2001-03-02 Thread Jeremy C. Reed

On 2 Mar 2001, David Bishop wrote:

 hda1 = NTFS 4Gigs
 hda2 = ext2 / 2Gigs
 hda5 = swap 128 Megs
 hda6 = ext2 /home 2 Gigs
 
 and I want to end up with:
 
 hda1 = ext2 / 4Gigs
 hda2 = ext2 /home 4Gigs
 hda3 = swap 128 megs

 So my idea was, blow away the ntfs partition, and transfer everything over
 there, then blow away the other partitions, create a new 4 gig partition and
 transfer /home back.  My two problems were: what can I use to copy the data
 without screwing anything up (I guess cp -ap will work?) and how to tell lilo
 where the new kernel is without booting off of a floppy (which, I guess I

Backup all the important data (like /home) first.

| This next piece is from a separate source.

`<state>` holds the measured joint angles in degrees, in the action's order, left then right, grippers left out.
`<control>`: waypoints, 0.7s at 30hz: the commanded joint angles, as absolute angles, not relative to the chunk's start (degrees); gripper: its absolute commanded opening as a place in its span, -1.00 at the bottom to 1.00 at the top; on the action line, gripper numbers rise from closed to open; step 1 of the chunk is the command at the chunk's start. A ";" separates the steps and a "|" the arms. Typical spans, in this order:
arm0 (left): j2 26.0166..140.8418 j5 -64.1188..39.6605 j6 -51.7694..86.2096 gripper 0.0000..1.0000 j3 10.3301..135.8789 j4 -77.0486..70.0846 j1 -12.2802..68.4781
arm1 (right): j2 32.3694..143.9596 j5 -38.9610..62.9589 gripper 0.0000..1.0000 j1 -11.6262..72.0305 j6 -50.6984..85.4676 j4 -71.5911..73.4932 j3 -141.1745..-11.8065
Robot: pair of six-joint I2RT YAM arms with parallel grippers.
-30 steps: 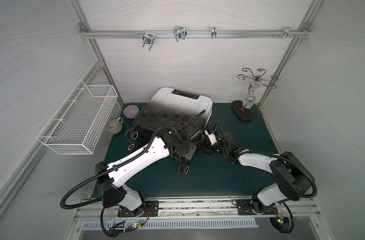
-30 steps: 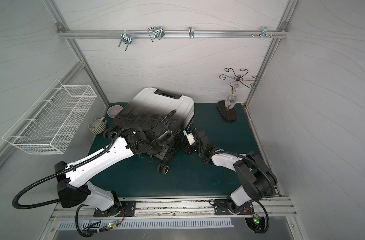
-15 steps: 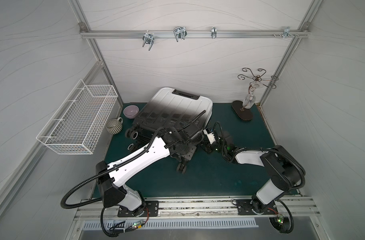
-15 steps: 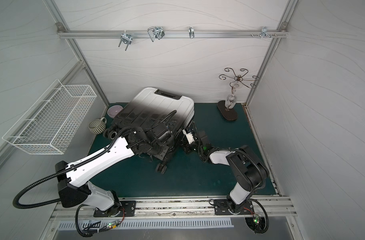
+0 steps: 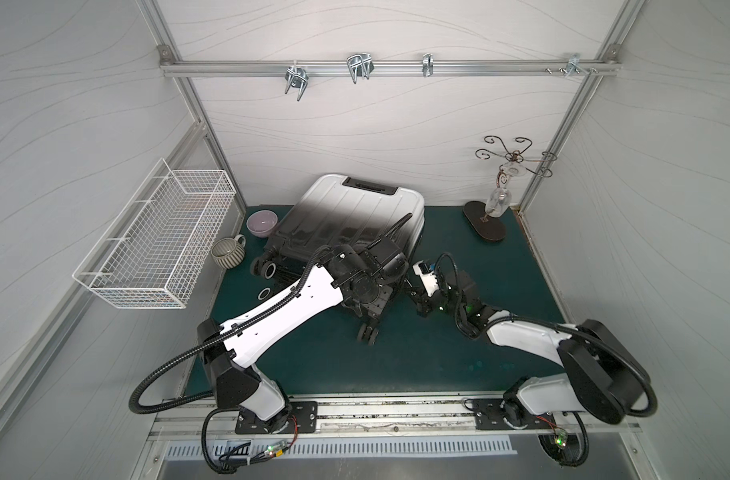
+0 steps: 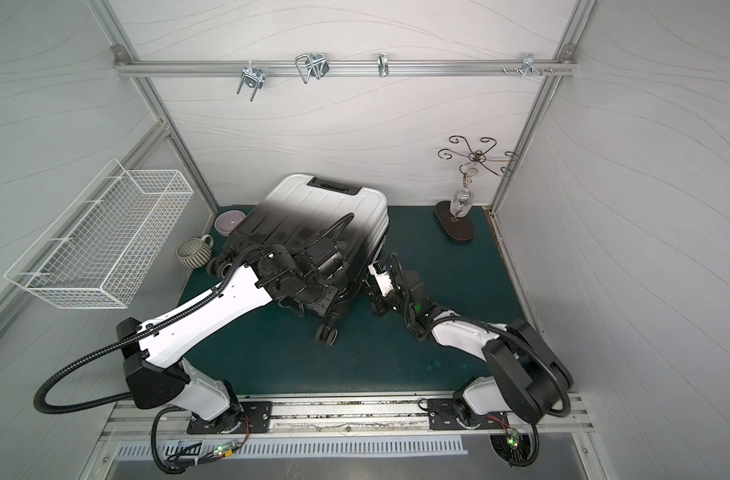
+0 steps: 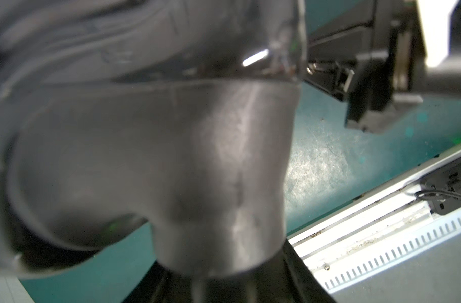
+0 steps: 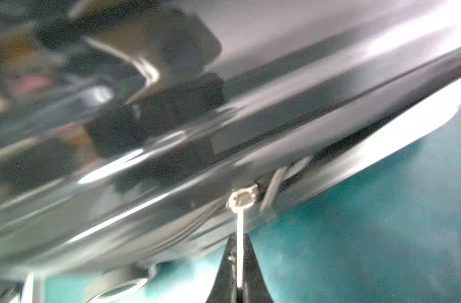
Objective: Close the suitcase zippers
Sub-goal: Zip the zipper on the suitcase.
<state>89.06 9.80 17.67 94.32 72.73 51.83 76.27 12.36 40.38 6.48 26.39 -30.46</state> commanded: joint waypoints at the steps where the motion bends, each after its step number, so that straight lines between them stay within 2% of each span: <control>1: 90.63 11.03 11.26 -1.00 100.36 64.30 51.17 | 68.72 10.87 -1.00 46.04 -0.30 18.65 -29.82; 6: 94.84 9.26 9.49 -1.00 108.82 64.51 50.11 | 63.61 9.45 -1.00 50.93 0.83 15.27 -29.53; 10: 98.61 4.23 10.83 -1.00 114.24 63.97 50.10 | 63.28 7.11 -1.00 54.46 8.69 20.43 -29.49; 21: 99.95 -2.14 20.23 -1.00 107.41 52.71 50.37 | 68.39 -21.35 -1.00 67.70 33.72 30.42 -28.94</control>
<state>98.91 0.43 18.31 105.60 72.82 50.39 68.58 -15.11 63.83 25.69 19.09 -28.47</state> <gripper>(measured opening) 0.442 0.050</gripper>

For hda1: Use fdisk to change type (but not size). Then use mkfs (or
mkfs.ext2). "cp -a" should work.

To do the rest, it would be a good idea to boot from a emergency/rescue
floppy, so you don't have to worry about swap and losing your commands
when you fdisk the currently used /.

You will need to know how to use your rescue disk. For example, to edit
lilo, you'll need to mount the partition, edit it, and then run lilo with
chroot. (I like TOMSRTBT as a Linux rescue disk.)

Use fdisk to remove your 2,5,6 (primary and logical) partitions and create
your new 2 and 3 partitions.

Use mkfs (mkfs.ext2) for hda2.

Configure lilo. Maybe your /etc/lilo.conf has "root=/dev/hda2"; change it
to hda1 and run lilo (chrooted if using rescue disk).

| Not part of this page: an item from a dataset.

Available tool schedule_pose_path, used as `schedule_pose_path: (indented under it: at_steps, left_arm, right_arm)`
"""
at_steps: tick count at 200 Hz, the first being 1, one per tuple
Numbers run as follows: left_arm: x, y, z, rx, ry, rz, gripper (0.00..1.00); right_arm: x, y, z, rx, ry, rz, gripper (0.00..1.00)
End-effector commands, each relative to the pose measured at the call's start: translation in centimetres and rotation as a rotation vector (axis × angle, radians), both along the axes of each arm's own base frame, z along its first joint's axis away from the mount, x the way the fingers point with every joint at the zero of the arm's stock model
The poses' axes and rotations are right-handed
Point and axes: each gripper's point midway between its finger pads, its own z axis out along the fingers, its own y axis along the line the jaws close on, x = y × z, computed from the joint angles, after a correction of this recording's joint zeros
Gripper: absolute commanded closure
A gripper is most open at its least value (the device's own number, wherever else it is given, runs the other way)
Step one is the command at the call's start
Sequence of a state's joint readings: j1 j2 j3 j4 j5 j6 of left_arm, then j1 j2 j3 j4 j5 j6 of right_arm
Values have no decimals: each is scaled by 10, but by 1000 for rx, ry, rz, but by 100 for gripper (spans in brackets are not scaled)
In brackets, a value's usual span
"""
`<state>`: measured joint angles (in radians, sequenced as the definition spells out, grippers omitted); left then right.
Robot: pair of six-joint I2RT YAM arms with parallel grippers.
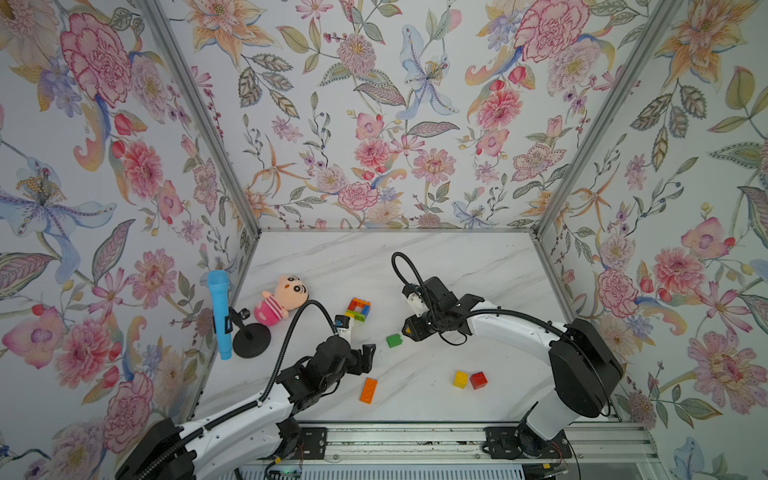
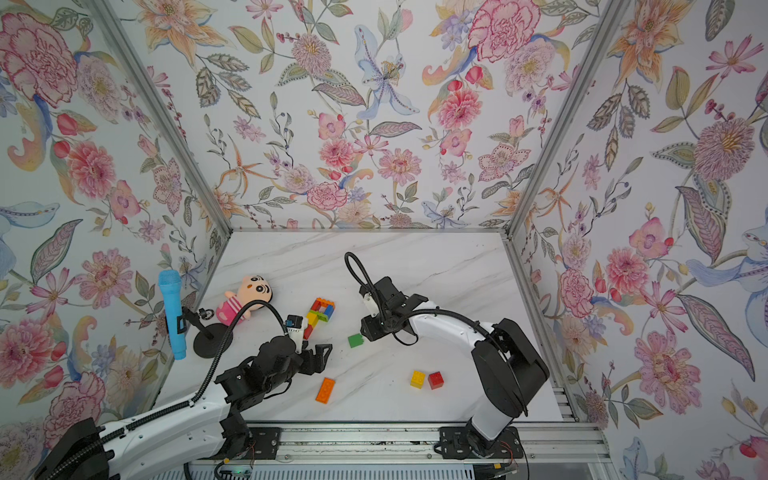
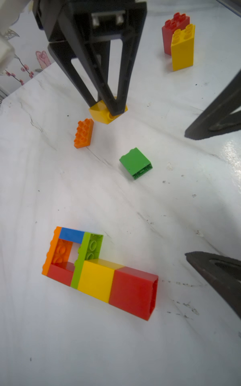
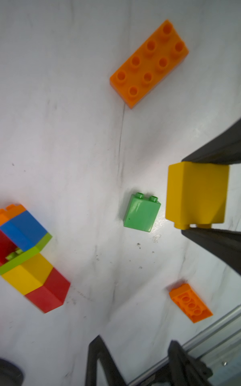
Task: Assemble the letter p with lego
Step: Pick up the lego brick from the center of the board.
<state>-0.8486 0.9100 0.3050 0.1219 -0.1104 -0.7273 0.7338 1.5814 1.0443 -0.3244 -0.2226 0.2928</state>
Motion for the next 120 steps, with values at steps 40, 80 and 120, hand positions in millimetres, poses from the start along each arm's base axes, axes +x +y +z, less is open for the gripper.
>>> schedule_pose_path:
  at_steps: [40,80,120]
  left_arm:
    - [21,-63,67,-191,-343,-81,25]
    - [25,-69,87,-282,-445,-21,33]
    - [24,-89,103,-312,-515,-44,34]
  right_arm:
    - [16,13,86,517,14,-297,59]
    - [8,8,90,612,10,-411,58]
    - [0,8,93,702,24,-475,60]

Set up new swap with mkswap.

cp the /home to the new partition. (In the past, I have had two
homes: /home and /home2 with identical content. I don't remove the
unneeded home until I have verified after a reboot.)

   to use tar in the past, but had permision issues (things ended up being
   owned by root).

tar should also work. Do some tests and practice with it.

   tar, and how does copying device files work? I thought I read that would

tar and cp can properly copy device files; do some tests and practice.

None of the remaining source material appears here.